Pauline Hanson has revealed the Morrison government hasn’t even approached her about negotiating the $158 billion tax cut package, raising fresh questions about the Prime Minister’s timeline for July 1 tax cuts.
Ten million Australian workers could face delays on the promised $1080 tax return bonus unless the brinkmanship in the Senate can be resolved. That’s because the PM Scott Morrison argues the reforms are “a package” that cannot be split.
But Finance Minister Mathias Cormann is continuing talks with the Centre Alliance about a gas export mechanism, despite claims he won’t do deals with the cross bench.
The One Nation leader – who has a history of talking tough before rolling over – said on Monday she would not back Mr Morrison’s tax cuts, raising the option of more infrastructure spending instead.
“I haven’t been approached by Mathias Cormann – there has been no negotiations that have gone on,” she told the Today show.
“I haven’t spoken to the Prime Minister and my office had a meeting with the Treasury last Friday to discuss the tax cuts.
“The feedback that I have got is that they can do it one of two ways – we can either go with the tax cuts or we can go with infrastructure projects, which will do exactly the same. At the end of the day, we are going to end up with infrastructure that will deliver up cheaper electricity, security and also the water security that we need as well for the country.”
— Pauline Hanson 🇦🇺 (@PaulineHansonOz) June 17, 2019
Senator Hanson’s vote remains vital unless Labor agrees to back the entire package, a prospect that currently seems unlikely.
While the Coalition has improved its position in the Senate, it still needs about three votes to pass the legislation, assuming it has 36 votes when Australian Conservative Cory Bernardi votes with the Liberals.
Those three votes can either include the two Centre Alliance senators and Jacqui Lambie or the One Nation Senators with Centre Alliance or Senator Lambie.
Last week, Centre Alliance’s Senator Rex Patrick told The New Daily he wanted the Morrison government to consider gas export limits to ensure the tax cuts did not get swallowed up by rising energy prices.
The first round of the government’s tax cuts – $1080 for taxpayers earning up to $126,000 – is due from July 1 but needs to pass the parliament for it to come into effect. Parliament does not resume until July 2.
The other two phases are scheduled for 2022 and 2024.

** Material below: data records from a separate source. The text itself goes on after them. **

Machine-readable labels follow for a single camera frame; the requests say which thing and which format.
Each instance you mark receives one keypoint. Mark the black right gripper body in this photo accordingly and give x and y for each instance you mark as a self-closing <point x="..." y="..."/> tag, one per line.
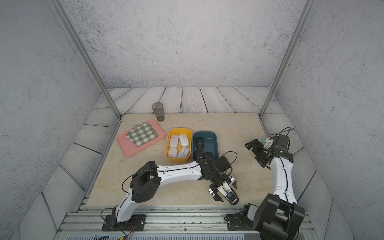
<point x="261" y="153"/>

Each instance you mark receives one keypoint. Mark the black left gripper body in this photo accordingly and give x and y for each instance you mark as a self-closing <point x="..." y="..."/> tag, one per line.
<point x="218" y="179"/>

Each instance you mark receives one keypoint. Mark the black mouse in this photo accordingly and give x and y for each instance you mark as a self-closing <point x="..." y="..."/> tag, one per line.
<point x="199" y="143"/>
<point x="198" y="154"/>
<point x="209" y="156"/>

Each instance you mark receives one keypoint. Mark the white mouse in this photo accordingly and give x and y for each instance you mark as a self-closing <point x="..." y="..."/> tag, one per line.
<point x="174" y="141"/>
<point x="184" y="140"/>
<point x="173" y="153"/>
<point x="184" y="153"/>

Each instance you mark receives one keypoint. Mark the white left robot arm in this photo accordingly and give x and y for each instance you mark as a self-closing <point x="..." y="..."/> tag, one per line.
<point x="148" y="179"/>

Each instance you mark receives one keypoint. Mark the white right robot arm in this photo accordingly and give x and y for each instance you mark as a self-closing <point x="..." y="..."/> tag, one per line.
<point x="278" y="217"/>

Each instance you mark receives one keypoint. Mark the teal plastic storage box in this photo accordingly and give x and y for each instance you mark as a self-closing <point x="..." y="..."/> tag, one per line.
<point x="211" y="142"/>

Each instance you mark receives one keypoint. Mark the yellow plastic storage box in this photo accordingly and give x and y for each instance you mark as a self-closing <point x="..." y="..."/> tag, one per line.
<point x="178" y="131"/>

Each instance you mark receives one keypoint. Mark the green checked cloth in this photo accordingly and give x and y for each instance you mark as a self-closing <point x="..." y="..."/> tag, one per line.
<point x="141" y="134"/>

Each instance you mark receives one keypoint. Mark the grey translucent cup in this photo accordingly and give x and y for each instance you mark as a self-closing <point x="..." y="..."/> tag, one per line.
<point x="158" y="109"/>

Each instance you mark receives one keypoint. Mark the pink plastic tray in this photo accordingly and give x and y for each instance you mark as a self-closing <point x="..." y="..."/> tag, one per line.
<point x="130" y="149"/>

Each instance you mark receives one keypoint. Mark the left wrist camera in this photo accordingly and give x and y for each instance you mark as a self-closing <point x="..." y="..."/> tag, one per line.
<point x="229" y="194"/>

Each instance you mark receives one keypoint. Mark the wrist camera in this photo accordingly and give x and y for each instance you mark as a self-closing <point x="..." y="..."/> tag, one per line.
<point x="229" y="194"/>
<point x="279" y="142"/>

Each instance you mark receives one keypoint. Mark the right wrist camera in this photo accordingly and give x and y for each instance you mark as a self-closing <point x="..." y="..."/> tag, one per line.
<point x="279" y="142"/>

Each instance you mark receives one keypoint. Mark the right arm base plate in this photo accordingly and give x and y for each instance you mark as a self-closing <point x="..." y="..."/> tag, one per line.
<point x="243" y="220"/>

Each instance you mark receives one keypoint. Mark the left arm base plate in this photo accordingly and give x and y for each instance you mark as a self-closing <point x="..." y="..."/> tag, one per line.
<point x="135" y="224"/>

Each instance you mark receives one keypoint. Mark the aluminium frame post right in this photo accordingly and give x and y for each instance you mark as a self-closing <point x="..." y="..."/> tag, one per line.
<point x="308" y="7"/>

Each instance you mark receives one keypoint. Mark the aluminium frame post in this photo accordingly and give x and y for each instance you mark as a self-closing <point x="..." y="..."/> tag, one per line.
<point x="70" y="30"/>
<point x="308" y="7"/>

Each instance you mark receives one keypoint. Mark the aluminium frame post left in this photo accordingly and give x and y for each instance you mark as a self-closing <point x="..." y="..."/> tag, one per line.
<point x="70" y="30"/>

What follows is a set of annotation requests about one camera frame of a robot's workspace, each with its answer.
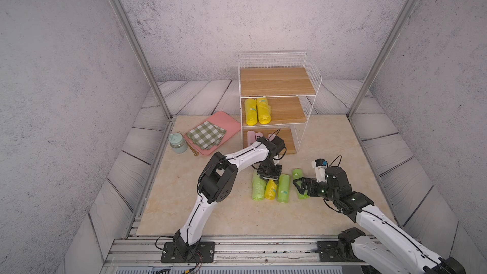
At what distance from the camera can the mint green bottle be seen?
998mm

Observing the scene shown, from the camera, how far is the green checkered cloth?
3.59 feet

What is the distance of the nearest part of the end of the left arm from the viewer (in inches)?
32.4

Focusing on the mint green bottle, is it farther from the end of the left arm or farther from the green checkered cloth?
the end of the left arm
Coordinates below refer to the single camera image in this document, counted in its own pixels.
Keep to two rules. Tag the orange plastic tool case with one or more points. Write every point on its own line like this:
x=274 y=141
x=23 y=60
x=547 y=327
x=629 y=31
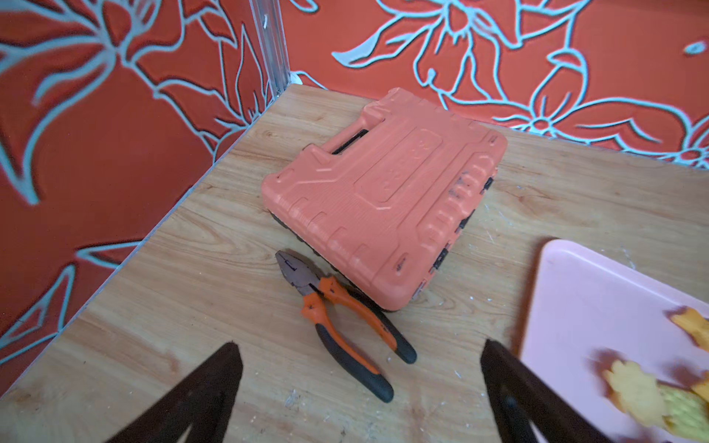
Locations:
x=385 y=200

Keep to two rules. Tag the pink plastic tray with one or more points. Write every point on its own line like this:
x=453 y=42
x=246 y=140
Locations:
x=588 y=311

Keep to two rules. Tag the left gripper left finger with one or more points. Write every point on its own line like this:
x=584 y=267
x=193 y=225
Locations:
x=198 y=409

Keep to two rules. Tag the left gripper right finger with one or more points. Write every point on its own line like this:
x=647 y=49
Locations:
x=523 y=404

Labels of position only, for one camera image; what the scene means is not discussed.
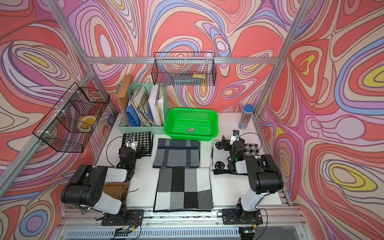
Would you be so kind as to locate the black wire basket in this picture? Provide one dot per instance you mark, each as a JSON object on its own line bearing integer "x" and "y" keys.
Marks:
{"x": 184, "y": 68}
{"x": 61, "y": 132}

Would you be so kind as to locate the mint green file organizer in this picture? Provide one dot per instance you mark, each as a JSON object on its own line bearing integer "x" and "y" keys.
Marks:
{"x": 124, "y": 128}

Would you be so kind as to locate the black white houndstooth scarf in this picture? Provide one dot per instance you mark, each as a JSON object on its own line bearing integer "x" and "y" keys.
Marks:
{"x": 143, "y": 143}

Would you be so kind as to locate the magazines in organizer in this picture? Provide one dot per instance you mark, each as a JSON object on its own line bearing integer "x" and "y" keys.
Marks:
{"x": 141, "y": 105}

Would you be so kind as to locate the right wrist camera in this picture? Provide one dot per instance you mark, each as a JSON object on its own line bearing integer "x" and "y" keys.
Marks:
{"x": 235, "y": 134}

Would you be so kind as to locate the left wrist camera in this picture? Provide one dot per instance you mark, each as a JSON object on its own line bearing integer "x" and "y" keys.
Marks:
{"x": 128, "y": 142}

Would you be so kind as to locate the left black wire basket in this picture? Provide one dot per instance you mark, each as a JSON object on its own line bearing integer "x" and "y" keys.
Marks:
{"x": 61, "y": 132}

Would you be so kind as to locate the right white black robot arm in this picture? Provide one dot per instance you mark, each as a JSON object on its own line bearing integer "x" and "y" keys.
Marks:
{"x": 264, "y": 178}

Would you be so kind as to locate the back black wire basket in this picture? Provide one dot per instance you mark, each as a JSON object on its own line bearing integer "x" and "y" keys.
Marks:
{"x": 184, "y": 68}

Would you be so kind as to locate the black white grey checked scarf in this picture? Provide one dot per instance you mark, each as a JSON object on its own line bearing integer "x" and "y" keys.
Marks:
{"x": 182, "y": 189}

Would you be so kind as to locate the smiley face checked scarf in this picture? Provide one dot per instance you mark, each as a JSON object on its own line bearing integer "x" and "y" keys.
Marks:
{"x": 220, "y": 157}

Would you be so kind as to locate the blue folder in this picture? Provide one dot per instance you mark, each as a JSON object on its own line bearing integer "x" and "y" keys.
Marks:
{"x": 132, "y": 115}

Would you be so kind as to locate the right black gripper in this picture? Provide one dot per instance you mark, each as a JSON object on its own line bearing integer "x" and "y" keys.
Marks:
{"x": 227, "y": 143}

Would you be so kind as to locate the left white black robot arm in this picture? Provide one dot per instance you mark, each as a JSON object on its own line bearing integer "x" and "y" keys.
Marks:
{"x": 86, "y": 186}

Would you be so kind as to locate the brown cardboard folder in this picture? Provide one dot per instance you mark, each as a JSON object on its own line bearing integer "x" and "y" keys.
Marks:
{"x": 123, "y": 96}

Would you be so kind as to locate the green plastic basket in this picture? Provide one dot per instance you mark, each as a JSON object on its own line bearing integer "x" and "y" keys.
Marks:
{"x": 191, "y": 124}

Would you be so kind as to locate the white papers stack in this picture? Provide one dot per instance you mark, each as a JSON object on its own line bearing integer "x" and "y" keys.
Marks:
{"x": 157, "y": 105}

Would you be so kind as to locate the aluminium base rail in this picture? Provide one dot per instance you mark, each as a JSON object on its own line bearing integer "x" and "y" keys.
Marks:
{"x": 280, "y": 223}

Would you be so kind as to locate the clear pencil tube blue lid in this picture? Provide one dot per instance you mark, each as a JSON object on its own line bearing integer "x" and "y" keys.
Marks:
{"x": 246, "y": 116}

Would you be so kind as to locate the green circuit board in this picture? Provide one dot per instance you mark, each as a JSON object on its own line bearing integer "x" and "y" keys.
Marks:
{"x": 122, "y": 231}

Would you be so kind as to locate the grey navy plaid scarf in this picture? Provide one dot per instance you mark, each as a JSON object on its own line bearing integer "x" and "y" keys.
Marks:
{"x": 173, "y": 153}

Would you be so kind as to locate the brown plaid scarf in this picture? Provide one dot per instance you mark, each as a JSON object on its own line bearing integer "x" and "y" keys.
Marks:
{"x": 117, "y": 190}

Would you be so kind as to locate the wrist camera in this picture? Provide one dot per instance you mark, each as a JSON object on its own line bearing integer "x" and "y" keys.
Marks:
{"x": 235, "y": 134}
{"x": 128, "y": 142}

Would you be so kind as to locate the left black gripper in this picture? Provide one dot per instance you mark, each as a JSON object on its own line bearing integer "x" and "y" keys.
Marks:
{"x": 127, "y": 148}

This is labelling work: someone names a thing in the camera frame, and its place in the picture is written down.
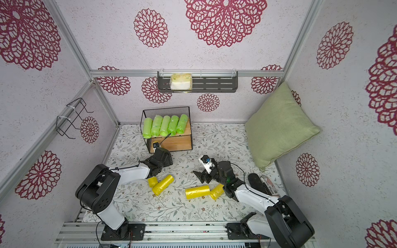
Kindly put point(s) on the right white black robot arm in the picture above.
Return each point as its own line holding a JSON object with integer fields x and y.
{"x": 278, "y": 218}

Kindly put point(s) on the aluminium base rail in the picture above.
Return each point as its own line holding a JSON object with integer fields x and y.
{"x": 155, "y": 232}

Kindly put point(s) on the black wire wooden shelf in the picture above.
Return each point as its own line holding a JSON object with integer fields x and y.
{"x": 177, "y": 142}

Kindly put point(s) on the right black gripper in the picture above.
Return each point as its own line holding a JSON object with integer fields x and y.
{"x": 208, "y": 175}

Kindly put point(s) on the pale green trash bag roll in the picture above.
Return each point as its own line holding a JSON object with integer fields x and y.
{"x": 164, "y": 125}

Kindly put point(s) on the green trash bag roll top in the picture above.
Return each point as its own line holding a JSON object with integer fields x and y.
{"x": 156, "y": 125}

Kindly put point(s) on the white sponge block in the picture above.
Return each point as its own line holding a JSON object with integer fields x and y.
{"x": 181, "y": 81}

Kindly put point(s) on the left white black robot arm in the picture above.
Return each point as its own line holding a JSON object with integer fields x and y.
{"x": 98, "y": 189}

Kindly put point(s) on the black wire wall hook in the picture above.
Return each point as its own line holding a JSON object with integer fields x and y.
{"x": 64, "y": 123}

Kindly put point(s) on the grey wall metal rack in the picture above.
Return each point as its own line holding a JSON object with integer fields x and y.
{"x": 201, "y": 84}

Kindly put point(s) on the red white striped packet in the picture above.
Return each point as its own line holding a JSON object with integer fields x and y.
{"x": 273, "y": 188}

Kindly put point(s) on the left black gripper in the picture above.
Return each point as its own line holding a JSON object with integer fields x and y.
{"x": 169, "y": 160}

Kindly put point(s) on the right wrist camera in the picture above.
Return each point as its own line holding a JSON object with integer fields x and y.
{"x": 208, "y": 163}

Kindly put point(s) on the green cushion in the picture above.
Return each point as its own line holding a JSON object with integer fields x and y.
{"x": 278, "y": 127}

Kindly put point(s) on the yellow trash bag roll diagonal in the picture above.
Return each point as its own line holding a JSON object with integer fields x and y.
{"x": 162, "y": 185}

These new measures include increasing the top threshold of the 19 per cent tax bracket from $41,000 to $45,000 and increasing the low-income tax offset from $645 to $700.
The New Daily revealed on June 4 that Labor’s shadow cabinet had discussed backing the second stage of the government’s tax cuts to lock in the benefits for low- and middle-income earners.
But it will block an “offensive” flat tax rate of 30 cents in the dollar for the majority of workers.
The tax cut in 2024 is designed to slash the 32.5 cent tax rate to 30 cents for 94 per cent of taxpayers, including workers earning six figures.
It has not yet been considered by the ALP caucus. But shadow finance spokesman Jim Chalmers has written to the Treasurer.
“To assist Labor and the cross bench, I request the total cost to the budget in each year of each of the components of the 2018 and 2019 packages, and the total cost to the budget of any tax relief for those in the highest income tax bracket of over $180,000,” Dr Chalmers wrote.
“As you know, Labor stands ready to urgently pass the first tranche of tax cuts to address the weakness in the economy on your watch.”
The Australia Institute claims the bulk of the tax cuts for higher income earners will also go to men because they earn more than women.